▸ **Task instructions**
Reproduce the entries that follow precisely, setting aside any images.

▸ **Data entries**
------------------------

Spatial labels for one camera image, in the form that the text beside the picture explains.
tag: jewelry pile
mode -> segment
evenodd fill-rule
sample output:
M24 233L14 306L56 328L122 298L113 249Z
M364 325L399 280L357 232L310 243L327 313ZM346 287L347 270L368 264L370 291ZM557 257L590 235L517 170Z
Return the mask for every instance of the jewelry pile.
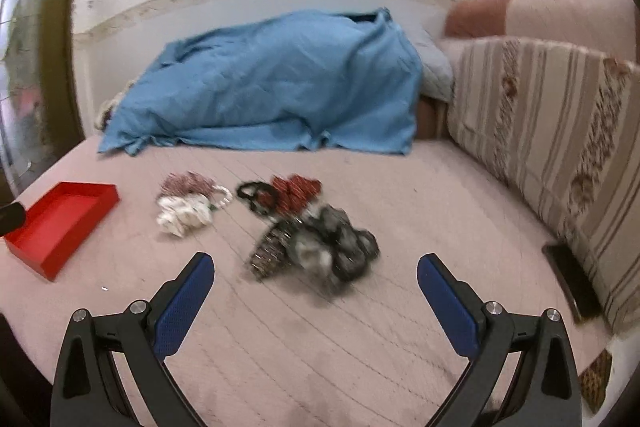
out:
M249 203L249 208L259 216L298 216L322 191L318 180L309 180L298 174L289 179L274 176L271 184L248 182L236 188L239 199Z
M222 194L219 201L216 194ZM169 174L160 185L156 219L163 232L184 237L188 230L212 223L212 210L225 208L233 200L228 188L196 172Z
M355 230L345 211L327 205L318 217L278 221L260 240L248 266L258 280L298 266L320 282L348 283L379 255L372 233Z

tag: red tray
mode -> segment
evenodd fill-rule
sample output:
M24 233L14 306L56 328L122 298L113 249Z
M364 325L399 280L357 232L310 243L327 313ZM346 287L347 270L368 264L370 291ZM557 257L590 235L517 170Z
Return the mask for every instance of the red tray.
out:
M25 224L4 240L23 263L52 281L119 200L115 185L60 182L27 210Z

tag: bracelet
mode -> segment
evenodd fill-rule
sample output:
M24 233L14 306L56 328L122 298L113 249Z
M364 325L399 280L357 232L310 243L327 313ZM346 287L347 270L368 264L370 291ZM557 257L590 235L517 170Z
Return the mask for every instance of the bracelet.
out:
M225 197L222 198L220 201L211 201L210 203L210 208L215 208L216 210L222 210L222 208L225 208L229 203L231 203L231 201L234 200L234 195L231 193L231 190L229 190L226 187L223 187L222 185L213 185L213 187L211 187L213 192L217 192L218 194L224 194Z
M271 196L271 204L268 206L263 203L258 203L258 195L260 195L261 192L266 192ZM280 195L276 188L264 182L247 182L238 185L236 195L241 200L249 201L251 211L260 216L271 216L278 207L280 200Z

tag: pink bedspread
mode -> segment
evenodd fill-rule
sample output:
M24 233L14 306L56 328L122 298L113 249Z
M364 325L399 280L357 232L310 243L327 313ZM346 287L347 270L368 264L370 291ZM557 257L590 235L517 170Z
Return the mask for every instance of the pink bedspread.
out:
M409 156L233 152L149 148L98 157L98 137L74 151L21 197L27 206L58 181L113 183L122 201L50 283L1 247L0 310L43 374L53 379L75 309L123 311L173 279L195 251L216 281L179 353L167 366L204 421L230 427L422 427L465 367L418 289L415 267L434 251L485 300L508 311L559 309L578 371L606 345L602 320L576 327L540 248L550 234L527 207L447 142L416 142ZM234 201L212 227L178 239L156 225L158 187L193 170L228 188L293 172L318 178L324 198L378 238L372 273L326 298L299 273L264 283L244 261L267 224ZM140 423L154 425L119 367ZM509 367L514 367L510 355ZM510 375L498 381L504 395Z

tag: blue blanket
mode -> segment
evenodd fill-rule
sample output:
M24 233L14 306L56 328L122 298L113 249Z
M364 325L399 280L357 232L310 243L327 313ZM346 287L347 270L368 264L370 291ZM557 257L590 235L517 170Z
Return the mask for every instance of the blue blanket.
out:
M408 153L422 63L386 9L315 10L168 44L113 114L99 152L149 143Z

------------------------

▸ **Answer box**
Spatial labels for one camera image, in the form that the text beside the picture explains.
tag: jewelry pile
mode -> segment
evenodd fill-rule
sample output:
M24 233L14 306L56 328L122 298L113 249Z
M364 325L399 280L357 232L310 243L327 313ZM346 287L347 270L368 264L370 291ZM557 257L590 235L517 170Z
Return the mask for every instance of the jewelry pile.
out:
M249 203L249 208L259 216L298 216L322 191L318 180L309 180L298 174L289 179L274 176L271 184L248 182L236 188L239 199Z
M222 194L219 201L216 194ZM169 174L160 185L156 219L163 232L184 237L188 230L212 223L212 210L225 208L233 200L228 188L196 172Z
M355 230L345 211L327 205L318 217L278 221L260 240L248 266L258 280L298 266L320 282L348 283L379 255L372 233Z

tag: red tray
mode -> segment
evenodd fill-rule
sample output:
M24 233L14 306L56 328L122 298L113 249Z
M364 325L399 280L357 232L310 243L327 313ZM346 287L347 270L368 264L370 291ZM557 257L590 235L517 170Z
Return the mask for every instance of the red tray.
out:
M25 224L4 240L23 263L52 281L119 200L115 185L60 182L27 210Z

tag: bracelet
mode -> segment
evenodd fill-rule
sample output:
M24 233L14 306L56 328L122 298L113 249Z
M364 325L399 280L357 232L310 243L327 313ZM346 287L347 270L368 264L370 291ZM557 257L590 235L517 170Z
Return the mask for every instance of the bracelet.
out:
M225 197L222 198L220 201L211 201L210 203L210 208L215 208L216 210L222 210L222 208L225 208L229 203L231 203L231 201L234 200L234 195L231 193L231 190L229 190L226 187L223 187L222 185L213 185L213 187L211 187L213 192L217 192L218 194L224 194Z
M271 196L271 204L268 206L263 203L258 203L258 195L260 195L261 192L266 192ZM280 195L276 188L264 182L247 182L238 185L236 195L241 200L249 201L251 211L260 216L271 216L278 207L280 200Z

tag: pink bedspread
mode -> segment
evenodd fill-rule
sample output:
M24 233L14 306L56 328L122 298L113 249Z
M364 325L399 280L357 232L310 243L327 313ZM346 287L347 270L368 264L370 291ZM557 257L590 235L517 170Z
Return the mask for every instance of the pink bedspread.
out:
M409 156L233 152L149 148L98 157L98 137L74 151L21 197L27 206L58 181L113 183L122 201L50 283L1 247L0 310L43 374L53 379L75 309L123 311L173 279L195 251L216 281L179 353L167 366L204 421L230 427L422 427L465 367L418 289L415 267L434 251L485 300L508 311L559 309L578 371L606 345L602 320L576 327L540 248L550 234L527 207L447 142L416 142ZM234 201L212 227L178 239L156 225L158 187L193 170L228 188L293 172L318 178L324 198L378 238L372 273L326 298L299 273L264 283L244 261L267 224ZM140 423L154 425L119 367ZM509 367L514 367L510 355ZM510 375L498 381L504 395Z

tag: blue blanket
mode -> segment
evenodd fill-rule
sample output:
M24 233L14 306L56 328L122 298L113 249Z
M364 325L399 280L357 232L310 243L327 313ZM346 287L347 270L368 264L370 291ZM557 257L590 235L517 170Z
Return the mask for every instance of the blue blanket.
out:
M408 153L422 63L386 9L315 10L168 44L113 114L99 152L149 143Z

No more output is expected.